Researchers have developed a new technique, DeepPET, that uses deep learning to turn PET imaging data into high-quality images at a much faster rate than traditional methods. The team’s findings were detailed in a new study published in Medical Image Analysis.
“The purpose of this research was to implement a deep learning network to overcome two of the major bottlenecks in improved image reconstruction for clinical PET,” wrote lead author Ida Häggström, PhD, department of medical physics at Memorial Sloan Kettering (MSK) Cancer Center in New York City, and colleagues. “These are the lack of an automated means for the optimization of advanced image reconstruction algorithms, and the computational expense associated with these state-of-the art methods.”

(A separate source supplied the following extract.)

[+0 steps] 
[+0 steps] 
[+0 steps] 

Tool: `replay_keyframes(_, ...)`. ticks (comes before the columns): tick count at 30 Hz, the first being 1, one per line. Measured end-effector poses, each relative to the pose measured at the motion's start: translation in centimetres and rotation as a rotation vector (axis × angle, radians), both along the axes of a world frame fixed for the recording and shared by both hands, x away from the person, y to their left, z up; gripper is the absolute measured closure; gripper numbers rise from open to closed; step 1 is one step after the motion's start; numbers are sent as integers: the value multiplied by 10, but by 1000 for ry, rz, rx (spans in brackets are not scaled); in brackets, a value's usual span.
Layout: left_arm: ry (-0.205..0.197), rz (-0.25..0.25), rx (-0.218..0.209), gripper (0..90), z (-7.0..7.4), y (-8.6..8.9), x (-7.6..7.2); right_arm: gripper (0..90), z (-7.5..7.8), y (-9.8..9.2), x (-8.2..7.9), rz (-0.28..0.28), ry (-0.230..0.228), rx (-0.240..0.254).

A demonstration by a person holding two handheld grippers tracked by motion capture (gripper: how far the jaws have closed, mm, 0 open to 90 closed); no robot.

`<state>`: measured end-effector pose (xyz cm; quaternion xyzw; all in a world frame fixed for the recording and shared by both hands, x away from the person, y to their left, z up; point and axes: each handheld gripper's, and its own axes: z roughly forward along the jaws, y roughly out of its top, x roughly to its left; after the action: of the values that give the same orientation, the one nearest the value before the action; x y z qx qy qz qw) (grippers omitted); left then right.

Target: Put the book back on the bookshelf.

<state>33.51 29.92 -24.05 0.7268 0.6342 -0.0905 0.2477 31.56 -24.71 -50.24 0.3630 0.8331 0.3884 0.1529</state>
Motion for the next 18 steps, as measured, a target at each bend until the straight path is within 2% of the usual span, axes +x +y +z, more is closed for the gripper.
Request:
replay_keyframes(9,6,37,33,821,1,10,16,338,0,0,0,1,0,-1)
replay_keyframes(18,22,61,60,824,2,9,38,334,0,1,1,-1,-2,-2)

DeepPET speeds up the image reconstruction process by “learning” what PET images typically look like and the specific PET scanner’s characteristics. Comparing its effectiveness to other image reconstruction methods, the authors observed that DeepPET was 108 times faster than standard ordered subset expectation maximization and three times faster than filtered back-projection.
Häggström et al. believe these improvements in speed, as well as the technique’s ability to produce images of a higher quality, “should lead to higher patient throughput, as well as more reliable and faster diagnoses and treatment decisions, and thus better care for cancer patients.”

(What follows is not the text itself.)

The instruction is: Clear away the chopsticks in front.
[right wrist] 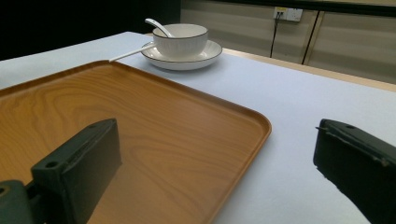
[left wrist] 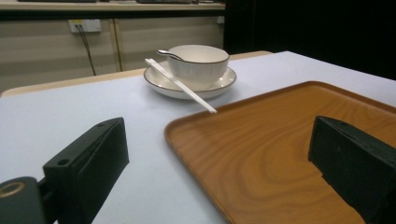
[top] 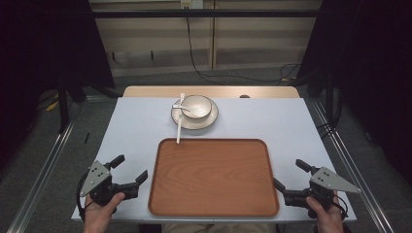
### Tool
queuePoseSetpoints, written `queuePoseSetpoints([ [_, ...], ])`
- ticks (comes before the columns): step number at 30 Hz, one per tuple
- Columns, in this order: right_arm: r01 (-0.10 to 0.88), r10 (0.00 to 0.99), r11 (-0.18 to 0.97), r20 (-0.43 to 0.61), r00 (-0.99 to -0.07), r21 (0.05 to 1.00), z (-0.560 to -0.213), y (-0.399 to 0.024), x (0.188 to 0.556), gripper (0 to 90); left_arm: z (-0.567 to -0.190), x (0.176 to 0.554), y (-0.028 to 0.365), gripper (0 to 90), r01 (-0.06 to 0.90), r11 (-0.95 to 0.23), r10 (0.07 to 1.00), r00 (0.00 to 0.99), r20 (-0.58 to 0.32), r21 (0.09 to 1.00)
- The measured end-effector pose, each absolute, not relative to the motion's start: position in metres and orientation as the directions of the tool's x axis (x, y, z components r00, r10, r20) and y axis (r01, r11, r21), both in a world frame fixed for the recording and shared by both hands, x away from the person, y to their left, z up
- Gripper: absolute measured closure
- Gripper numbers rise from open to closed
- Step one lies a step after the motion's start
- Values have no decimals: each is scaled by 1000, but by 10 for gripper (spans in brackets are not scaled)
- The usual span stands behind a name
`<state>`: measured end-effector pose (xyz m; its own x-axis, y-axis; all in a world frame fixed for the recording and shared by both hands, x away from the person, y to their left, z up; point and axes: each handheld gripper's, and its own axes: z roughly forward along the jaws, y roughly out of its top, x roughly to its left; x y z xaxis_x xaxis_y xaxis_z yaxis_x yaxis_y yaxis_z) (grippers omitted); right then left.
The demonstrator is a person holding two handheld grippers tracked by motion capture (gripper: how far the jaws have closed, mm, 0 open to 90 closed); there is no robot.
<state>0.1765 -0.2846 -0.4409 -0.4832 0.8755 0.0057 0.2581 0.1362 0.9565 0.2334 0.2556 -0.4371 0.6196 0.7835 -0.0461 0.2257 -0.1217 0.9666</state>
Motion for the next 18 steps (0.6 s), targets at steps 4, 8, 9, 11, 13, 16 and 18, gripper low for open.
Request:
queuePoseSetpoints([
  [4, 254, 873, 131, 10, -488, 958, -440, -285, 178, 6, -437, 234, 255, 49, 233, -127, 783, 621, -47, 964],
  [8, 264, 869, 134, 14, -494, 955, -441, -286, 178, 7, -437, 233, 254, 49, 235, -129, 790, 611, -43, 963],
  [9, 265, 872, 131, 16, -488, 955, -441, -286, 178, 8, -437, 233, 254, 49, 239, -121, 784, 619, -55, 964],
  [11, 268, 873, 131, 18, -488, 954, -442, -287, 179, 11, -436, 234, 252, 52, 236, -130, 783, 620, -46, 963],
  [13, 271, 872, 133, 17, -489, 953, -443, -287, 180, 12, -436, 234, 251, 62, 239, -134, 776, 628, -48, 962],
  [16, 286, 873, 142, 16, -487, 947, -444, -286, 184, 13, -436, 236, 248, 90, 249, -139, 773, 632, -51, 959],
  [18, 292, 867, 136, 29, -498, 947, -445, -285, 184, 13, -435, 237, 246, 90, 248, -139, 766, 641, -54, 959],
])
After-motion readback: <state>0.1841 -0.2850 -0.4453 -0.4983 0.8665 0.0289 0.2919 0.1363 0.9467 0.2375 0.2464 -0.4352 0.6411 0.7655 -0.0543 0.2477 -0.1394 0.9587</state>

The authors also explained that their technique is not necessarily limited to working with PET imaging data.
“Although this work focuses on PET, the methodology presented is also valid for other types of tomographic data, SPECT and CT being the most relevant examples,” the authors wrote. “SPECT data is even noisier than PET data and has poorer intrinsic resolution making a prime candidate for our approach. CT data is much less noisy than PET, and has higher spatial resolution, also making it a suitable candidate for our approach.”

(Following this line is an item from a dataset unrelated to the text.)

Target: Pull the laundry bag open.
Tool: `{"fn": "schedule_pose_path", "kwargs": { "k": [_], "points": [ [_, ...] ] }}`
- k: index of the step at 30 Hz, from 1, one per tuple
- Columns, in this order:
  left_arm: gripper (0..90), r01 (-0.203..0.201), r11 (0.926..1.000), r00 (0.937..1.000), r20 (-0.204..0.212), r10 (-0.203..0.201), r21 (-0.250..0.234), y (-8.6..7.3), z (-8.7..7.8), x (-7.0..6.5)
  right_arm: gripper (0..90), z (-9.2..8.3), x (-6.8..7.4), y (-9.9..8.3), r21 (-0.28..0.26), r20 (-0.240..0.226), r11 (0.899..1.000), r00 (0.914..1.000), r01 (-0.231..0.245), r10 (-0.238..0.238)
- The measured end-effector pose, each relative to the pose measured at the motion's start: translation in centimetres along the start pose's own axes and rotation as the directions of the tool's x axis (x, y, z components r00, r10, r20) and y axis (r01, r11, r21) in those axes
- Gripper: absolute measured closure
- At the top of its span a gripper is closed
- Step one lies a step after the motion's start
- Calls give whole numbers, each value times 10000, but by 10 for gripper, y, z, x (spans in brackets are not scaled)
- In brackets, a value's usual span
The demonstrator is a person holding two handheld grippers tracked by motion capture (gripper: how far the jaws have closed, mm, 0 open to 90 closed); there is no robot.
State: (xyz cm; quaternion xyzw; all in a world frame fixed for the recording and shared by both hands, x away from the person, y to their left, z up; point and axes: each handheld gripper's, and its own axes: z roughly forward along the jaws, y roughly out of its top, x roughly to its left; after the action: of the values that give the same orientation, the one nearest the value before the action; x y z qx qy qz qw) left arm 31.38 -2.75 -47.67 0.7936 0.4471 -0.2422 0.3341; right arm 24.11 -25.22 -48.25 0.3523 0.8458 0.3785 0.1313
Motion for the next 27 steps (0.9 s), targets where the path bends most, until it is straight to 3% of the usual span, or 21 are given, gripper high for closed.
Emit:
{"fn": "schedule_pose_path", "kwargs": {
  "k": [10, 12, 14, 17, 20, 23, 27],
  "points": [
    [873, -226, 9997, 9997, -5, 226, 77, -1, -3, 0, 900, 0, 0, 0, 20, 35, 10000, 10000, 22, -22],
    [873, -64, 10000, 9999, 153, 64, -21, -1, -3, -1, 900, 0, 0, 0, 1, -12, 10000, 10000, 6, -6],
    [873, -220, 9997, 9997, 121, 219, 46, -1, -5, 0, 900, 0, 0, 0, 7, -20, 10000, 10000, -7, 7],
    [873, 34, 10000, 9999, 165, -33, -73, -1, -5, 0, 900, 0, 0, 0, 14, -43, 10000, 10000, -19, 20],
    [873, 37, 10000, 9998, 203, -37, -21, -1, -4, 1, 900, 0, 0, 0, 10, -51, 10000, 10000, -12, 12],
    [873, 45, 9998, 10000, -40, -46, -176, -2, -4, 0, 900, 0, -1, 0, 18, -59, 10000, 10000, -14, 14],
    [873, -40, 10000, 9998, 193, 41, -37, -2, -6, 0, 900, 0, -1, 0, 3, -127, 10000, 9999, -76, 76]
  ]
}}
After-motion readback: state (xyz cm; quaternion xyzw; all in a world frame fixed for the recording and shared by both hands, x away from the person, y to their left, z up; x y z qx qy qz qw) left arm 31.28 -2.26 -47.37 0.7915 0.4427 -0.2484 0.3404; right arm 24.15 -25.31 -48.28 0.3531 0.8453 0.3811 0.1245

Speaking to MSK for a blog post about her team’s findings, Häggström noted that “no one has done PET imaging in this way before.” She also detailed why MSK was such a good fit for this research.
“MSK has clinical data that we can use to test this system,” she said. “We also have expert radiologists who can look at these images and interpret what they mean for a diagnosis. By combining that expertise with the state-of-the-art computational resources that are available here, we have a great opportunity to have a direct clinical impact.”
Häggström et al. are currently working to prepare DeepPET for clinical testing.